PROVIDED DATA:
====
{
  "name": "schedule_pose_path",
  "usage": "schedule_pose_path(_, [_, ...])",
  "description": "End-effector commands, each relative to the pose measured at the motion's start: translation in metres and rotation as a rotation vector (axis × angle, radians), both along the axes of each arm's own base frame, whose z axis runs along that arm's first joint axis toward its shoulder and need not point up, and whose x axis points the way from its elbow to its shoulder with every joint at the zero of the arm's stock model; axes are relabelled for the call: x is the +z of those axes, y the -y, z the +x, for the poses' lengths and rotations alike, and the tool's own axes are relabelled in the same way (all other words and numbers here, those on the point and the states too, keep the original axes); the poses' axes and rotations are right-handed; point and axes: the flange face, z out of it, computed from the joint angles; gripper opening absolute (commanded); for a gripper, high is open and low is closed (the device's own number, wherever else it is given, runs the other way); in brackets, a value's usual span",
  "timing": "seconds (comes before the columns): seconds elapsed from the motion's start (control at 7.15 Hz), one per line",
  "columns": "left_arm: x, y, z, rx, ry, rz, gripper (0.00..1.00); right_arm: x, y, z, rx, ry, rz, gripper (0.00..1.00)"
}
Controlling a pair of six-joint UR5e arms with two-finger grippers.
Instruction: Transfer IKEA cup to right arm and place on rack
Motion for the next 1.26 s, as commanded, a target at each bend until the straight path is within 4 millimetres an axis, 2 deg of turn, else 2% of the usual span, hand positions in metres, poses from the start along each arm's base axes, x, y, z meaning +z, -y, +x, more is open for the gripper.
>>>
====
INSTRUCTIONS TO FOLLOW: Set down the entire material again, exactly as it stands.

EXERCISE OUTPUT:
{
  "name": "schedule_pose_path",
  "usage": "schedule_pose_path(_, [_, ...])",
  "description": "End-effector commands, each relative to the pose measured at the motion's start: translation in metres and rotation as a rotation vector (axis × angle, radians), both along the axes of each arm's own base frame, whose z axis runs along that arm's first joint axis toward its shoulder and need not point up, and whose x axis points the way from its elbow to its shoulder with every joint at the zero of the arm's stock model; axes are relabelled for the call: x is the +z of those axes, y the -y, z the +x, for the poses' lengths and rotations alike, and the tool's own axes are relabelled in the same way (all other words and numbers here, those on the point and the states too, keep the original axes); the poses' axes and rotations are right-handed; point and axes: the flange face, z out of it, computed from the joint angles; gripper opening absolute (commanded); for a gripper, high is open and low is closed (the device's own number, wherever else it is given, runs the other way); in brackets, a value's usual span",
  "timing": "seconds (comes before the columns): seconds elapsed from the motion's start (control at 7.15 Hz), one per line",
  "columns": "left_arm: x, y, z, rx, ry, rz, gripper (0.00..1.00); right_arm: x, y, z, rx, ry, rz, gripper (0.00..1.00)"
}
Controlling a pair of six-joint UR5e arms with two-finger grippers.
Instruction: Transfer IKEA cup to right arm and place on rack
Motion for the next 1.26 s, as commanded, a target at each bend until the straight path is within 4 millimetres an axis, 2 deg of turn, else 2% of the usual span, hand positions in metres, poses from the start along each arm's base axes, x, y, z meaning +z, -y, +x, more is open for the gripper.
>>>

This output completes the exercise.